# **DATA ORGANIZATION**

this script will be used for organizing the data/feature engineering and writing other .csv/xslx files as needed

NOTE: the orginal datafile will not be saved in this repository as it contains confidential location information...each location will be assigned a number, and we will keep track of this list internally, however this number will not be used in the algorithms as a feature

In [1]:
%load_ext autoreload
%autoreload 2

In [2]:
#imports and get raw data file
import pandas as pd
import numpy as np
import funcs
from sklearn.preprocessing import StandardScaler
scaler = StandardScaler()

#note that 'private_name' is the associated secret number for the different locations
df = pd.read_csv('../data/raw_data.csv')

In [3]:
'''
IMPORTANT NOTES/ASSUMPTIONS: 
- many of the tests are for other soil/water parameters (pH, electrical conductivity, etc) so we want to extract just pesticide tests...
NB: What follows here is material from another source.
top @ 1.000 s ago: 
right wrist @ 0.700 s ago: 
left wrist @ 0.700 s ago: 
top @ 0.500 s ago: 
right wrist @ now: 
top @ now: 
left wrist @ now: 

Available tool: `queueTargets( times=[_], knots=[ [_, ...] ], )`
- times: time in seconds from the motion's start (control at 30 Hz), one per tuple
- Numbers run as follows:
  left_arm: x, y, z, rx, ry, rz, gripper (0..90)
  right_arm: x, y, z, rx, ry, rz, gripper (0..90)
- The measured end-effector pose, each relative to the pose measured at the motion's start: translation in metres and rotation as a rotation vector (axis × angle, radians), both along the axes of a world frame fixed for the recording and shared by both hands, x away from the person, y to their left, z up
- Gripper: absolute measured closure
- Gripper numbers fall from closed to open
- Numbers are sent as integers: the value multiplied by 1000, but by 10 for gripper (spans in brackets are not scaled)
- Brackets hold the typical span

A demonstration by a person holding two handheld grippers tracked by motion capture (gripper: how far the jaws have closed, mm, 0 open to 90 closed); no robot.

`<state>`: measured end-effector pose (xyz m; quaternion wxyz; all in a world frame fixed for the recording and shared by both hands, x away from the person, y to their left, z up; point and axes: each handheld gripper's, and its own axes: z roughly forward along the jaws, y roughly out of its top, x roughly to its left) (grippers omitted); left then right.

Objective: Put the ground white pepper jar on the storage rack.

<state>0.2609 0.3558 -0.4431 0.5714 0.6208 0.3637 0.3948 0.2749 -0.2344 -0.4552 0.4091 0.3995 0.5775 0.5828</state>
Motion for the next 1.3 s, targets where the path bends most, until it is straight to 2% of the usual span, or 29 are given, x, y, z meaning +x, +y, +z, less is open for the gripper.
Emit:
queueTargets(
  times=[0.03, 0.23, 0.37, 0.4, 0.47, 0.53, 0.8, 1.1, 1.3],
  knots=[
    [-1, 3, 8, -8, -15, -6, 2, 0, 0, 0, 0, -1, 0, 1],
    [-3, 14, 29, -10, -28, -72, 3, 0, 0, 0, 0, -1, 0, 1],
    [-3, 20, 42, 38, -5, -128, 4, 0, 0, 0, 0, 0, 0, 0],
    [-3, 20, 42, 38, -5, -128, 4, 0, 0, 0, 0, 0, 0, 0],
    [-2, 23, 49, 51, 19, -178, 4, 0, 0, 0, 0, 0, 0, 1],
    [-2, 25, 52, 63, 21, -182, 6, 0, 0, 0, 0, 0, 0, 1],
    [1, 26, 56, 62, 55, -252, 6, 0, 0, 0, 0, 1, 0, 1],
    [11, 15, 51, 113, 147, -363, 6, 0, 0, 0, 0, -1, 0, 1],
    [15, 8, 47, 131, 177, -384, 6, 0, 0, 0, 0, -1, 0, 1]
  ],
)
- to be thorough, the DEC tested for numerous pesticides on each sample, many of which were not applied, resulting in lots of important 
  but unusable data where there is no detectable amount

- many farmers/pesticide appliers provided us information on which pesticides they used...the df includes a 'wasused' column that will be
  utilized to extract the usable feature...however many pesticides were detectable in cases where we did not think it was applied, so it
  is ASSUMED that the pesticide was applied somewhere in close proximity, perhaps upstream or maybe there was errors in communication with the
  farmers/pesticide appliers

- FEATURE ENGINEERING: all nan results are considered zero...the pesticide was not detected

'''
df['result'] = df['result'].fillna(0)
pd.to_numeric(df['result'])

#this contains all feature rows to be put into algorithms
df_feature_rows = df[np.logical_or(df['wasused'] != 'no', df['koc'].notnull() & df['result'] > 0, df['kfoc'].notnull() & df['result'] > 0)]
df_feature_rows = df_feature_rows[df_feature_rows['drainage_class'].notnull() & df['soil_halflife'].notnull()]
df_feature_rows = df_feature_rows[df_feature_rows['parameter'] != 'Sulfur']

  df_feature_rows = df_feature_rows[df_feature_rows['drainage_class'].notnull() & df['soil_halflife'].notnull()]


In [4]:
'''
- theoretically, the organic carbon-water partition coefficient ('koc' column) and the organic carbon-water normalized Freundlich distribution 
  coefficient will be treated as the same

- this loop combines the columns, choosing koc first if it is available
'''
pcoef = []
for idx, row in df_feature_rows.iterrows():
    if row['koc'] > 0 :
        pcoef += [float(row['koc'])]
    else :
        pcoef += [float(row['kfoc'])]

df_feature_rows['pcoef'] = pcoef

In [5]:
#extract all current columns of interest to be put into algorithms...NOT FINAL
col_list = ['private_name', 'loctype', 'aquifer_vulnerability', 'drainage_class', 'sampdate', 'parameter', 'soil_halflife', 'simphalflife', 'morehalflives', 'pcoef', 'simpsorp', 'simpsorp2', 'result', 'simpresult']



In [6]:
#get all columns of interest
df_cols = df_feature_rows.loc[:, col_list]

#replace all instances of 'well drained' to 'Well drained'
df_cols.replace(to_replace='well drained', value='Well drained', inplace = True)

#add a 'detected' column if result > 0
#1 if detected, -1 if not
for idx, row in df_cols.iterrows():
    if df_cols.loc[idx, 'result'] > 0:
        df_cols.at[idx, 'detected'] = 1
    else:
        df_cols.at[idx, 'detected'] = -1



In [7]:
#reset index
#test_y = detected[t:].reset_index().iloc[:,1:]
df_reset = df_cols.reset_index().iloc[:,1:]

In [8]:
#setup final dataframe
#for now, working with all raw numbers and not pre-decided categories
onehot_cols = ['loctype', 'aquifer_vulnerability', 'drainage_class']
raw_cols = ['soil_halflife', 'pcoef']

#normalize raw values
norm = scaler.fit_transform(df_reset.loc[:, raw_cols])
norm = round(pd.DataFrame(norm, columns = raw_cols), 3)

#onehot categorical
df_onehot = funcs.onehot(df=df_reset, columns = onehot_cols)
df_final = pd.concat([df_onehot, norm], axis = 1)

#append offset and re-add detected column
df_final['offset'] = np.ones((df_cols.shape[0]))
df_final['detected'] = df_reset['detected']


In [9]:
#write df_final as csv for future use
df_final.to_csv(path_or_buf = '../data/df_final.csv', sep = ',')